• Kyodo News


Profit from managing accumulated pension reserves totaled ¥9.185 trillion in fiscal 2009 in what would be the first profitable asset management for a single fiscal year in three years, the health ministry said Wednesday.

The profit is the highest since fiscal 2001, when the government began managing pension reserves with full-fledged investments in financial markets.

It is a sharp reversal from fiscal 2008, which logged a worst-ever loss of ¥9.67 trillion due to global financial market turbulence in the wake of the Lehman Brothers collapse in September 2008. A moderate recovery in stock and other financial markets helped the government recover the loss in the fiscal year to last March 31.

The Government Pension Investment Fund, affiliated with the welfare ministry to consign pension fund management to trust banks and other financial institutions, is expected to announce the official figures soon.

Because pension reserves are managed on a long-term basis, a single year’s results won’t change the amount of pension receipt, but profitable management improves Japan’s pension financing condition.

According to the Health, Labor and Welfare Ministry, about ¥122.5 trillion in pension reserves — premium income from employee pensions and national pensions for independent enterprises and others minus pension payment costs — was invested in financial markets as of the end of 2009, 69 percent of which went into domestic bonds.

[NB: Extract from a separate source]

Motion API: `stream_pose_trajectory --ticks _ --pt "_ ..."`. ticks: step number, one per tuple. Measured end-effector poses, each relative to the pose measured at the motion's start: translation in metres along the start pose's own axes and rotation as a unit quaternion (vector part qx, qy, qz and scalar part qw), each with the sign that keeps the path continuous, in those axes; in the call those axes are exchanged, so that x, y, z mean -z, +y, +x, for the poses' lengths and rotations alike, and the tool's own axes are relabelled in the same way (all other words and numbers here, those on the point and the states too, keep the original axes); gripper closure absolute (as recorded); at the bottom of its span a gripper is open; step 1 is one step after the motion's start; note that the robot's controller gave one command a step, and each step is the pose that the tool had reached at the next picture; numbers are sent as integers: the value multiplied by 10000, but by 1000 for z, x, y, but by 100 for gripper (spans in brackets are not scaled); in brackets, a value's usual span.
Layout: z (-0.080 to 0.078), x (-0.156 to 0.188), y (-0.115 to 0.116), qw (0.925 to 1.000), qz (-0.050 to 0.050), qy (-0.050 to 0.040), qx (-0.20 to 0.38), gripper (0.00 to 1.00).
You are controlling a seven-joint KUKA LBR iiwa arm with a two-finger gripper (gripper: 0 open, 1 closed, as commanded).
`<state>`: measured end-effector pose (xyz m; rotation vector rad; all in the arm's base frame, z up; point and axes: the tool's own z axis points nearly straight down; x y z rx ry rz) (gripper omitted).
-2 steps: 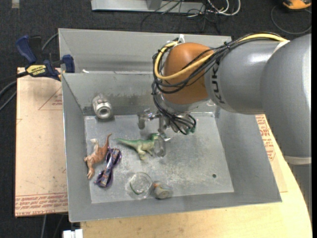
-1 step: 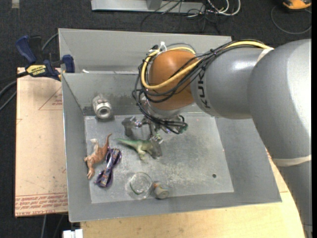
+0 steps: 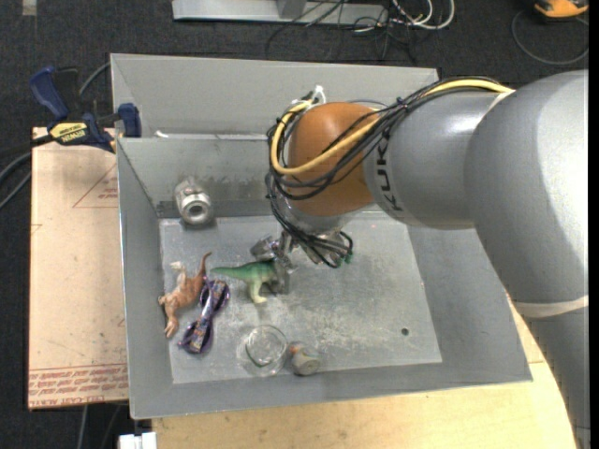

Among other investment tools, 11 percent was invested in domestic stocks, 10 percent in foreign stocks and 8 percent in foreign bonds.

As for the government’s risk tolerance with regard to pension management, Internal Affairs and Communications Minister Kazuhiro Haraguchi has called for more aggressive investment in emerging countries following the massive investment loss in fiscal 2008. Meanwhile, welfare minister Akira Nagatsuma has talked about the importance of secure asset management.

The two ministries have set up a joint committee to study how pension reserves should be managed.